After unanimously passing in the U.S. House of Representatives, portions of the HOSPICE Act were included in the Consolidated Appropriations Act of 2021 and affect hospice organizations:
- Surveys: Mandatory hospice surveys have been reduced from at least once every two years, to once every three years.
- The Special Focus Facility Program: Poor-performing hospices will be surveyed no less than once every six months.
- Increase in Payment Reduction: Beginning in 2024, hospices that do not comply with quality reporting requirements will have payments reduced to 4%, double the current penalty.
- Enforcement: Surveyors can take direct action if they identify situations of immediate jeopardy to the health and safety of patients. If an identified deficiency does not cause immediate jeopardy for patients, surveyors can impose a remedy for six months that can include a financial penalty for each day of non-compliance, suspension of Medicare payments or enforcing temporary management. The Secretary of State must present an official remedy action plan by October 1, 2022.
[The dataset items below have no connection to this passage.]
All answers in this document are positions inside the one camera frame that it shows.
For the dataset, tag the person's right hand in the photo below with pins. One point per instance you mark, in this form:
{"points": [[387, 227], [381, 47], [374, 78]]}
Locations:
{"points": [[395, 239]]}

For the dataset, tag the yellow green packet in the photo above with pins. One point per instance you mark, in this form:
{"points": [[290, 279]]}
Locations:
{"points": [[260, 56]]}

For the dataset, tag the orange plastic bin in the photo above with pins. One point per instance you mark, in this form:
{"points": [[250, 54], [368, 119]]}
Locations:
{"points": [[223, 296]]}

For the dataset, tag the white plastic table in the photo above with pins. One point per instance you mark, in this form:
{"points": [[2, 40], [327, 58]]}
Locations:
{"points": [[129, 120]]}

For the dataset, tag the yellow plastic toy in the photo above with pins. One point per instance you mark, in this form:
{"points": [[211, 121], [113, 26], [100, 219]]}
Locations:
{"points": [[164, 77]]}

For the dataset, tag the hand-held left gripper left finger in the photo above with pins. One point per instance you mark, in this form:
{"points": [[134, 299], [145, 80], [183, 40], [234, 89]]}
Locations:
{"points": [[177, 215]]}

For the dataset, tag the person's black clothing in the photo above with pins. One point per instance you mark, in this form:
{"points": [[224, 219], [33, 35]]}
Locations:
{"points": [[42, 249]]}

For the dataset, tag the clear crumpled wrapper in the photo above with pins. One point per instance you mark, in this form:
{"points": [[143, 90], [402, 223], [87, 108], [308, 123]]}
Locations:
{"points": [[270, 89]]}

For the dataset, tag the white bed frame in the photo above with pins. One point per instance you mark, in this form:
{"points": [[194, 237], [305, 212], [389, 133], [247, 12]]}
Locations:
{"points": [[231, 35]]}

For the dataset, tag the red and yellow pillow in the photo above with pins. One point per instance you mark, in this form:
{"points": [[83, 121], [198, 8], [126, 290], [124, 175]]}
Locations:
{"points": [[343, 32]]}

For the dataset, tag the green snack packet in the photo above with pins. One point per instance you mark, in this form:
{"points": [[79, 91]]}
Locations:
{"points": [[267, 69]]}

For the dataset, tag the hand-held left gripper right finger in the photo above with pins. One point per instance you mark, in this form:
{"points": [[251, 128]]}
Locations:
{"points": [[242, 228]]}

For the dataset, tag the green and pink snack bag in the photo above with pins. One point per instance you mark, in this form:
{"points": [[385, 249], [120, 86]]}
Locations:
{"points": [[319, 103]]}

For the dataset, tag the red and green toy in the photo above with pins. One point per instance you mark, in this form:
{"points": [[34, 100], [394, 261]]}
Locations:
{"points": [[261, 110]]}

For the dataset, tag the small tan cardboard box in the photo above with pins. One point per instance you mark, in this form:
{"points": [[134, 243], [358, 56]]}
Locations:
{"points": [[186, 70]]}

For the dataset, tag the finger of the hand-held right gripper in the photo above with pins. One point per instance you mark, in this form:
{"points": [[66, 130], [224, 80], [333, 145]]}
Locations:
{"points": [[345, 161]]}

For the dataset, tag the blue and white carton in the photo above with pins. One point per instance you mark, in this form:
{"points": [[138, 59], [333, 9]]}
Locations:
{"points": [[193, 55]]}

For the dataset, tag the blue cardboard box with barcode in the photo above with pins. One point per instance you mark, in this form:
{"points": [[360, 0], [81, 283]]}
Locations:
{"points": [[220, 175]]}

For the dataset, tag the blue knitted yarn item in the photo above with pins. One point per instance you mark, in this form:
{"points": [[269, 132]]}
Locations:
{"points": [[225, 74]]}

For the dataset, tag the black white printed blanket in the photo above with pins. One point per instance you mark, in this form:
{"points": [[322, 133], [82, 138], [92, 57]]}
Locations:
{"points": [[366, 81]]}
The Rural Access to Hospice Act
Unlike hospices, Rural Health Centers (RHC) and Federally Qualified Health Centers (FQHC) cannot bill for physician coverage under Medicare Part B, forcing their remote and often underserved patients to forgo their primary care physician when electing hospice.
This provision, formerly known as the Rural Access to Hospice Act, covers Medicare patients in RHCs and FQHCs to select a physician they are comfortable with as their attending physician while in hospice care.
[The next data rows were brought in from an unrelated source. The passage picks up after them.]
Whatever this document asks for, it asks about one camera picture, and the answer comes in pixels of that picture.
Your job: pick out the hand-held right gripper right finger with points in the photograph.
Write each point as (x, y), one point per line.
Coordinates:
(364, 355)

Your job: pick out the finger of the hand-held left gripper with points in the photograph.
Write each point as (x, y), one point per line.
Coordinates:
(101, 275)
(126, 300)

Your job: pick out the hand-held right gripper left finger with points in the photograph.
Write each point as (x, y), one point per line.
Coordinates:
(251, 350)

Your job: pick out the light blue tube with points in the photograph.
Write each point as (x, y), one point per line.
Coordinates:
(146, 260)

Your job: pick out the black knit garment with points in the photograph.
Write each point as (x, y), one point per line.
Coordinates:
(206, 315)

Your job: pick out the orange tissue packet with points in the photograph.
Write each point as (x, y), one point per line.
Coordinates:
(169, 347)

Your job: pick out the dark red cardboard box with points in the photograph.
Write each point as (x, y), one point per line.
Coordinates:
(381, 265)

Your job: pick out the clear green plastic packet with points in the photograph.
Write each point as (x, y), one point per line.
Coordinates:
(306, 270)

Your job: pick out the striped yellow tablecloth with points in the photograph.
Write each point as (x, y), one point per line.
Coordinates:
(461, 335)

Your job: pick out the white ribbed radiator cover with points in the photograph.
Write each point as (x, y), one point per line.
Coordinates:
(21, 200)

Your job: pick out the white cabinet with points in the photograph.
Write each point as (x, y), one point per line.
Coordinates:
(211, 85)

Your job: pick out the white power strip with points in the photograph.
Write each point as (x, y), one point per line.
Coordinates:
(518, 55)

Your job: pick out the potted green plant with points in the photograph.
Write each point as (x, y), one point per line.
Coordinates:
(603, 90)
This allowance begins January 2, 2022.
Extending the Hospice Cap Calculation Amount Under Medicare
This process has been extended until 2030, five years past its original expiration.
Other In-Home Care Provisions
The legislation includes more benefits for in-home care organizations. Sequestration relief, funding from the Provider Relief Fund and reinstating the Paycheck Protection Program are available for qualified businesses.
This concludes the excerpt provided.